Il panico che corre su Whatsapp
Articolo di Roberto Labanti e Sofia Lincos
Dopo la serie di tragici attentati che hanno coinvolto anche città europee, le forze di polizia e di intelligence italiane hanno adottato particolari misure di prevenzione volte ad assicurare che non vi fossero rischi durante il periodo delle festività natalizie. Questo purtroppo non ha evitato episodi di allarmismo ingiustificato, come la triste storia accaduta in un cinema torinese, quella più comica capitata in un fast food milanese oppure che sempre a Torino una scritta in arabo fosse ritenuta un messaggio minaccioso quando invece era solo una dichiarazione di amore (La Stampa, ed. di Torino, 6 gennaio; qualcosa del genere era già avvenuto a Vigevano nel gennaio di due anni fa). E non ha impedito che attraverso i sistemi di messaggistica istantanea e i social network divenissero virali appelli allarmistici che avvisavano della possibilità di attentati. Come nel gennaio dell’anno scorso, si è anche rivista in giro la voce che descrive i pericoli di supposti campioni di profumo velenosi che i terroristi infilerebbero nella cassette postali delle vittime: una delle leggende di cui è possibile trovare traccia già nei mesi successivi all’11 settembre 2001 e che nella versione oggi diffusa chiama in causa l’ISIS.

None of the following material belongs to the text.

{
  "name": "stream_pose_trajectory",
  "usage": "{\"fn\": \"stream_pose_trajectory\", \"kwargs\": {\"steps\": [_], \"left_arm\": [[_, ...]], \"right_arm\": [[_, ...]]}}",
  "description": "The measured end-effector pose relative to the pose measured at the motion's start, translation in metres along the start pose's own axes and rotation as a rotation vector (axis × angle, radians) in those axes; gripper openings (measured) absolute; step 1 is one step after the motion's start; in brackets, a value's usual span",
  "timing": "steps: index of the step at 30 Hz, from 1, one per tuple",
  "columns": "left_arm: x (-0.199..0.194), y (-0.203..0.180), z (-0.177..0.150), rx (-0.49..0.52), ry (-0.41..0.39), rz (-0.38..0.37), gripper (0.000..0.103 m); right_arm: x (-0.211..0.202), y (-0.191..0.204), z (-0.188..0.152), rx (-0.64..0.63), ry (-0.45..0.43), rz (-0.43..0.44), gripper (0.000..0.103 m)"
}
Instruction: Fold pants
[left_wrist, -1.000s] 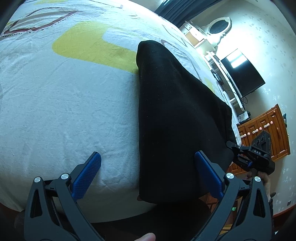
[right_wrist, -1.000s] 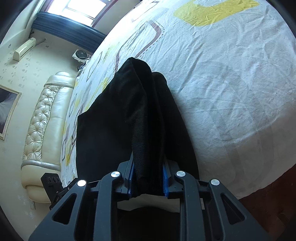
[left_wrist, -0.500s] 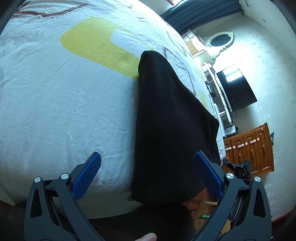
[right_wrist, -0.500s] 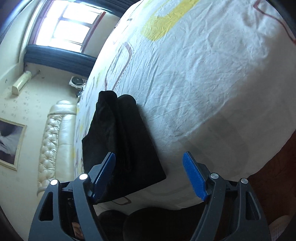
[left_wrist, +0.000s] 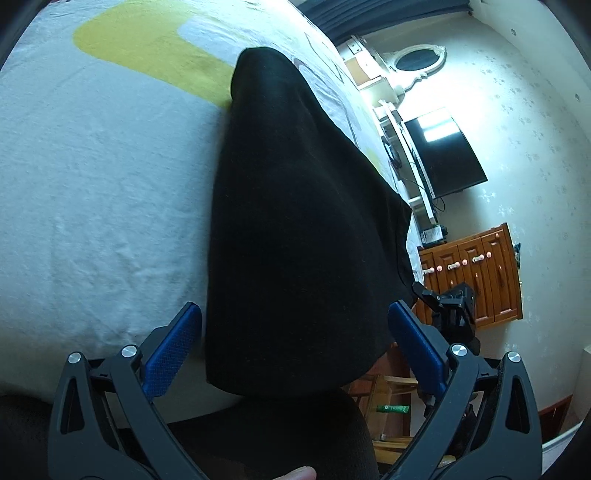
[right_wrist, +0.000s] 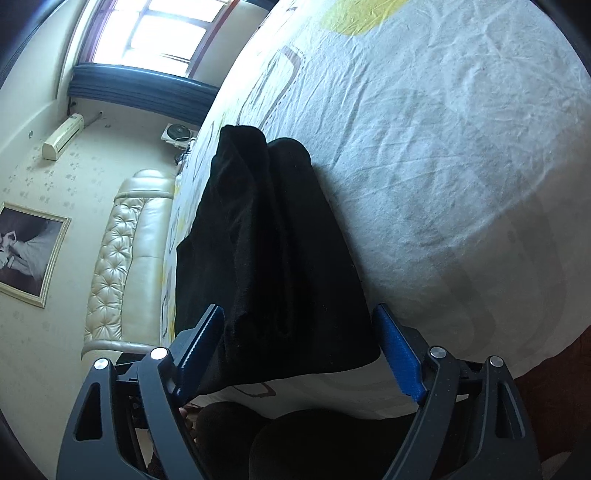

In questa clima va letta una vicenda che è stata raccontata da diversi quotidiani del Nord-Est: una circolare datata primo gennaio “firmata dal dirigente del settore della Polizia di frontiera terrestre di Tarvisio” in cui “si fa riferimento a una nota ministeriale che” tenendo conto di una delle tante segnalazioni giunte dai servizi segreti “richiede massima attenzione e cautela nei servizi di vigilanza in atto per un possibile atto terroristico di matrice islamica anche con l’impiego di droni o auto rubate” come ci informa Il Piccolo di Trieste del 6 gennaio, non è rimasta riservata come avrebbe dovuto essere. Secondo una prima ricostruzione, una sua fotografia sembra sia stata rilanciata attraverso il servizio di messaggistica Whatsapp, per poi sbarcare su Facebook e infine sulla stampa. Commentando quanto accaduto, il Procuratore della Repubblica di Udine, che ha aperto un’indagine con l’ipotesi di reato di rivelazione di segreto d’ufficio, ha ricordato che:
Una volta inviata una foto, un video o un commento, scritto o sonoro questi escono dalla disponibilità di chi li ha creati e possono essere divulgati con migliaia di canali diversi. Non si può più tornare indietro, e soprattutto l’autore è e rimane identificabile.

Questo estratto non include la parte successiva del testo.